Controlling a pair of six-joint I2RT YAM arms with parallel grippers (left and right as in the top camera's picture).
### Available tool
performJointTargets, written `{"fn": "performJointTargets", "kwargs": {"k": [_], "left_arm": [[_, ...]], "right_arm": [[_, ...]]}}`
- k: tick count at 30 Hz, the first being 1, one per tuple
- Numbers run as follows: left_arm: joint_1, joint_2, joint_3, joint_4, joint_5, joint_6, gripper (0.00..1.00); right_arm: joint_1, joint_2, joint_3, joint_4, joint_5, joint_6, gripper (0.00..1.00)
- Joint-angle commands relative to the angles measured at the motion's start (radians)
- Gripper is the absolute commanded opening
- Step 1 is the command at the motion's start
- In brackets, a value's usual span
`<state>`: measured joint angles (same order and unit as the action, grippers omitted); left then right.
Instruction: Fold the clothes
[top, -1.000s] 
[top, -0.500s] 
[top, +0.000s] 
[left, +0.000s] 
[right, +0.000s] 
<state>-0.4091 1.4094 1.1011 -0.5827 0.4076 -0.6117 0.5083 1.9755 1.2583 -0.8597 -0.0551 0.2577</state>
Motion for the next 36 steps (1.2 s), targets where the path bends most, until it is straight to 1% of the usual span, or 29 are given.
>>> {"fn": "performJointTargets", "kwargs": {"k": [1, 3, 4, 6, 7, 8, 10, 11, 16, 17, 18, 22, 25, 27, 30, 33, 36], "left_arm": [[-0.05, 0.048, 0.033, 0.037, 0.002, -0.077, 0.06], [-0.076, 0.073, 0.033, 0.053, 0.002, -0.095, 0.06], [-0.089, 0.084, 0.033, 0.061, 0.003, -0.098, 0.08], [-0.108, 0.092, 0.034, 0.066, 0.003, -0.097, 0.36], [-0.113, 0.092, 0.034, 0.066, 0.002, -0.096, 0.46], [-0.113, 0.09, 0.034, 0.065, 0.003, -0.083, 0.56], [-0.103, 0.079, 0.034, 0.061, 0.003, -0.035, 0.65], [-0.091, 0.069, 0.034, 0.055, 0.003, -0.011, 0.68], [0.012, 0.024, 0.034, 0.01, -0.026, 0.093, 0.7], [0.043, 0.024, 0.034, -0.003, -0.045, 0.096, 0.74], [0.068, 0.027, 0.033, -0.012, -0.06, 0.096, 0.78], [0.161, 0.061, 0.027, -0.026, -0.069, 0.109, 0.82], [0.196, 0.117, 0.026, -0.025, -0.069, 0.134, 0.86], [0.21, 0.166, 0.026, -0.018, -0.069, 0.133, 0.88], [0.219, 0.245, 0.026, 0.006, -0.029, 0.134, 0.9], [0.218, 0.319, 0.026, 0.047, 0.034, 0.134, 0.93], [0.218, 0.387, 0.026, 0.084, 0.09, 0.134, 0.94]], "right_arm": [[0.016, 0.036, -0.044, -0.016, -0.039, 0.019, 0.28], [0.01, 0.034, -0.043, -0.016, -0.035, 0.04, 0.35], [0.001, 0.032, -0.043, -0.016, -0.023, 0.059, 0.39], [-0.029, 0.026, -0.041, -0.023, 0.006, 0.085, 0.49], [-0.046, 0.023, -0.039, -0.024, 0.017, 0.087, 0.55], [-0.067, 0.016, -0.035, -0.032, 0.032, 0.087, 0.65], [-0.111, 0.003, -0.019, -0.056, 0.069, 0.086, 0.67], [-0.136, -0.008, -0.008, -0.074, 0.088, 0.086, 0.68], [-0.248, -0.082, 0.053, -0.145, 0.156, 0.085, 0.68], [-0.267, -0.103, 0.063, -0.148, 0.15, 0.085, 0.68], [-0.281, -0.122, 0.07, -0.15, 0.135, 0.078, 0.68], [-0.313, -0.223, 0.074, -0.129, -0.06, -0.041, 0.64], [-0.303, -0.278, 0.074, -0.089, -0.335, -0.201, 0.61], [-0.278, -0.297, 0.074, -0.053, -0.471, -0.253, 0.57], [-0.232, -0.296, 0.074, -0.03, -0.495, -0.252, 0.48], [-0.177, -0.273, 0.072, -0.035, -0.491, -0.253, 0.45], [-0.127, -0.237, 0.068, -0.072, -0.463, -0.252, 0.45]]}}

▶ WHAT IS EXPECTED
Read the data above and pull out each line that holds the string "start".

▶ FINISHED EXERCISE
- Joint-angle commands relative to the angles measured at the motion's start (radians)
- Step 1 is the command at the motion's start

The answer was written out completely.